Saturday, 13 February 2010

A Samurai wakes

The strangest thing; (forgive typos - getting used to one of those shaped MS keyboards) and was reminded by Meemalee's latest blog entry of how much I have loved and been perplexed by things Japanese all my life. My father hated the Japanese with an absolute passion - understandable one of his friends died in a Japanese PoW camp. I don't need to expand on that, I hope. My next peripheral encounter was with a biology teacher, a really nice man who had the misfortune to teach in a Secondary Modern who loved to torment teachers. One of the things I am proudest of in my life is that I found out his background (tortured in a Japanese PoW camp where his nerves were destroyed by three years of captivity) and managed to persuade even the nastiest of the members of my class to leave him alone. And yet, and yet, I could not believe that a race that could produce Hokusai could be all monsters...

Some years later I read Clavell, who managed to get into the way of life; and that lead to Jessica Salmondsen and Tomoe Gozen, Cherryh (who is so influenced by Japanese culture), and finally to Ghost in the Shell - oh Ghods and that unlocks the key to the Japanese soul I think - the Manga to some extent, which is so fatalistic and so expectant of disaster, but which like Origa's stunning initial theme (goose bumps here - playing it now), gives the lie to the character which is, I think, controlled passion.
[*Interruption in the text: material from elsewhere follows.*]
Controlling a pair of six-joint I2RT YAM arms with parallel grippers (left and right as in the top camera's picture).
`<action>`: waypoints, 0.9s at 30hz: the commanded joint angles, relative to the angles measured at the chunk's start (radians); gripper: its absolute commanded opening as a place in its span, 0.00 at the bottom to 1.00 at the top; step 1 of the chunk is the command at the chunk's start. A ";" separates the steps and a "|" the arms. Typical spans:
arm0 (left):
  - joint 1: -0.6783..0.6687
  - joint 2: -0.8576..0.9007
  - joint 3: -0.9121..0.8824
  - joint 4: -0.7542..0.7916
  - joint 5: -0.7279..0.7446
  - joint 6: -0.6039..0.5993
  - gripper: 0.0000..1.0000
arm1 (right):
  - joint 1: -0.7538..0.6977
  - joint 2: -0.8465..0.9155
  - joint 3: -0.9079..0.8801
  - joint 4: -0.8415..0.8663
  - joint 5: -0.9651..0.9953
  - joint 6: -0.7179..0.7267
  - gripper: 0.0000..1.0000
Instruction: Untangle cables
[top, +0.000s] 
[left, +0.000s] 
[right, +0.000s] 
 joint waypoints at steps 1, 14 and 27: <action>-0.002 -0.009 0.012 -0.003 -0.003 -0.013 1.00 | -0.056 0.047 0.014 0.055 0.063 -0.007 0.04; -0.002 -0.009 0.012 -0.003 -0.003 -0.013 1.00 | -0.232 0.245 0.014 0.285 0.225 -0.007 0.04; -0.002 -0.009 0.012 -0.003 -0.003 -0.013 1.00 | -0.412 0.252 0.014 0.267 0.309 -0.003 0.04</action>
The music for the manga is brilliant.

The control is everything and the concentration on it is so at the heart of their soul that almost everything else is either a disguise or rebellion. My bro was a very high-ranking officer in a Japanese bank and I worked with another Japanese bank for a short while - they are absolutely immersed in control structures. But they worship those who can find new paradigm for that control. They will follow and look within their culture for those to follow. When social structures break down, they look for individuals and the credos they put forward. But they also love? respect? the breakaway individual, the ronin*, the loner and outsider who provides a different perspective.
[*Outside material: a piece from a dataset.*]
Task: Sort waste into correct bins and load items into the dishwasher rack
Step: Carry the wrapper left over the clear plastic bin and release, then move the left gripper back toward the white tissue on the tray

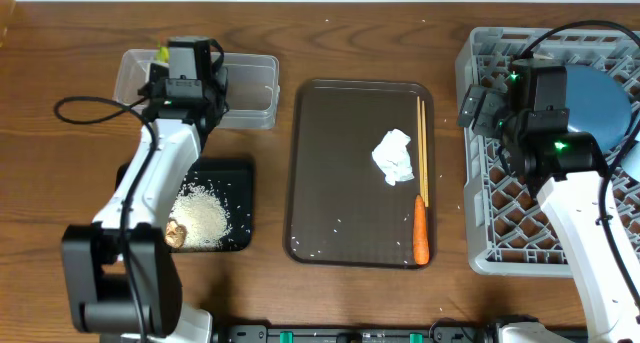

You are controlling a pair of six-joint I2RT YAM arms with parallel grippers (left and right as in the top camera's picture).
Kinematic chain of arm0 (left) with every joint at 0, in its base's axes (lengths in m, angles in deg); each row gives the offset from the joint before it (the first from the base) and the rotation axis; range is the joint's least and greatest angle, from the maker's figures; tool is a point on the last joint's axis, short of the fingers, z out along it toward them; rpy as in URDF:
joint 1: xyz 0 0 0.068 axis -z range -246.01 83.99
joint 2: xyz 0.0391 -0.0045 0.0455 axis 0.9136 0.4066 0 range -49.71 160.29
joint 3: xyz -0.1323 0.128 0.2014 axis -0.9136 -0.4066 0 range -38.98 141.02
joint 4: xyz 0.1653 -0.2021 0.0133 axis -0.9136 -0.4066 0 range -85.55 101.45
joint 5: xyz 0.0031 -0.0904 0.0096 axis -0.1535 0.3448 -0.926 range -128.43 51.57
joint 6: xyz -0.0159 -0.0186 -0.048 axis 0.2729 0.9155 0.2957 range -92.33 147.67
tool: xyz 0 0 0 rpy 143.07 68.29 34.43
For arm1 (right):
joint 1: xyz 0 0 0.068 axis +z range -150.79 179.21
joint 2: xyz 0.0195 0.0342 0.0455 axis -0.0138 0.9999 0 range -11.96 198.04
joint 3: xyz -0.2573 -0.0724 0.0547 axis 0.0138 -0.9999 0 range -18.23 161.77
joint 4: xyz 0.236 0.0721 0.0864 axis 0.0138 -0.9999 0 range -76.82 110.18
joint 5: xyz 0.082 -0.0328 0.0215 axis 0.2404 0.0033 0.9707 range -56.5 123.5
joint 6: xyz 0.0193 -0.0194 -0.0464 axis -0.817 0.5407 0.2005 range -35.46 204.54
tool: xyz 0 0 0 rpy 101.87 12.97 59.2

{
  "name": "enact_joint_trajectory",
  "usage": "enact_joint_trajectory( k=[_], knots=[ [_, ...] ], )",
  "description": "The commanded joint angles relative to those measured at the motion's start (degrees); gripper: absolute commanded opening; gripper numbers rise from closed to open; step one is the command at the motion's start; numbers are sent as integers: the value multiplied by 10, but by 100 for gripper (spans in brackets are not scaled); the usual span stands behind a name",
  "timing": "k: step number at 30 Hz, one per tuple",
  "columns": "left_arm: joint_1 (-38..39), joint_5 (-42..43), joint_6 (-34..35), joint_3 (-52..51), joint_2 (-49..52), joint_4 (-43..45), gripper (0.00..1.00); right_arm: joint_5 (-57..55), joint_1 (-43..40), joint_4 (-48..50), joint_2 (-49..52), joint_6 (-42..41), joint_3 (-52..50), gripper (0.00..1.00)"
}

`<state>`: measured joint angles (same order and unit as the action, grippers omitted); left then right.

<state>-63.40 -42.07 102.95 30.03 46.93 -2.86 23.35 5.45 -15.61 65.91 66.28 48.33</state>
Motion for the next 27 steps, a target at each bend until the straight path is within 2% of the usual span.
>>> enact_joint_trajectory(
  k=[1,6,9,12,17,22,27],
  knots=[
    [-2,-14,24,3,7,4,25,-10,-1,0,-3,-1,2,99],
    [-2,-13,24,3,7,12,40,-10,-1,0,-3,-1,2,99],
    [-2,9,6,3,6,12,68,-10,-1,0,-3,-1,2,99],
    [-2,76,-47,3,-5,22,86,-10,-1,0,-3,-1,2,99],
    [-2,143,-106,3,-58,31,93,-10,-1,0,-3,-1,2,99],
    [11,194,-213,3,-146,28,97,-10,-1,0,-3,-1,2,99],
    [89,214,-315,3,-213,-4,97,-10,-1,0,-3,-1,2,99]
  ],
)
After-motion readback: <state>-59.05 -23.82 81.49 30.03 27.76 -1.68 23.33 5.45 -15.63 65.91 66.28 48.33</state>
*And the resonance of Japanese ideas and culture is filtering into our own; try the switching perspectives in the eponymous film - stunning performances by all the cast, but for me Robert de Niro's best film and also the film which made me realise what an excellent actor Jean Reno is. Gods - I even recognise the steps outside the cafe. The picture is courtesy of Invisible Paris - a blog which I wish I'd found before I went there!
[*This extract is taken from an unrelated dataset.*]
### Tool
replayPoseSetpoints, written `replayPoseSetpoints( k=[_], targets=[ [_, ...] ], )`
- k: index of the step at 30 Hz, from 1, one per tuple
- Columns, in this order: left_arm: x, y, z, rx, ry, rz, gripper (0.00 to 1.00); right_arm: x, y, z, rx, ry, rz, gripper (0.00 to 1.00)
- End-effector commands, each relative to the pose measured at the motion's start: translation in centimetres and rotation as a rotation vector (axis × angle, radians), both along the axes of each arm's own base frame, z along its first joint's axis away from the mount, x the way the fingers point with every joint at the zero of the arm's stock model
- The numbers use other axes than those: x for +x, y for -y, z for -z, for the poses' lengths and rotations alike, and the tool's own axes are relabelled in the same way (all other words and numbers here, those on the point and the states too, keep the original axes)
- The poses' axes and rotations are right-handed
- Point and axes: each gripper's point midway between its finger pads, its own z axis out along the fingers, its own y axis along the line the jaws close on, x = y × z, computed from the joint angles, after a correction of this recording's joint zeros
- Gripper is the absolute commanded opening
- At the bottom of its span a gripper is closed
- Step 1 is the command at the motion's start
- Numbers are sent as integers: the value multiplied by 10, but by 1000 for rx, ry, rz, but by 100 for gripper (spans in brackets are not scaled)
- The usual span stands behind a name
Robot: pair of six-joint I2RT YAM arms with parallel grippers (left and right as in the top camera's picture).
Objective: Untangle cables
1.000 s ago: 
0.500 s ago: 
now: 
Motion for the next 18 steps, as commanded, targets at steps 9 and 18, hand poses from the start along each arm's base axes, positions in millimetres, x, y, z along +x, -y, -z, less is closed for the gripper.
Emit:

Thanks MiMi, a really valuable capsule of a post...

Damn, damn, damn - I've gone and bought the sound track to Ghost in the Shell II - at nearly £30 - I must be mad... time to get plastered so I can't type.

Saturday, 6 February 2010

Pas du Vin?

Every so often I have to go to France; sadly nowadays I go on my own, but it's worth it. I drink three or four glasses of wine a day and at UK prices that would be prohibitive. So I make a trip every three to four months and stock up.

This is very cost-effective. In the UK, 110 bottles of the stuff I buy would cost me £352. I've just spent a total (including all goods, wine, petrol and crossing) of £242.50. Besides that, I also bought enough ground coffee for me to have a pot of coffee filter coffee every day for 4 months, a bottle of old Calvados, and another of old Armagnac, which are not easy to find in this country. Also 3 cans of artichoke hearts, a St Agur (addicted I am), some finely sliced Serrano ham, 2 jars of Amora dijon mustard which is brilliant for cooking, 3 litre bottles of extra virgin olive oil. Oh, and a baguette.

I've therefore saved about £110, ands got 4 months supply of spirits, coffee. Free. Note to self and others though, that olive oil is no longer the massive saving it once was - the saving is only £1 a bottle, whereas you still save pretty much £2 a bottle on wine.

I live in Aylesbury (as does the bear), so having got up at 5.45 am and leaving at 6.30, I got through the tunnel, went twice to Carrefours (that quantity of wine you can't put in a trolley, it's two trips) and drove back and had racked the wine and put everything away by 2.30 pm. Amazing (distance driven 256 miles).

Now I'm going to go and drink some of it!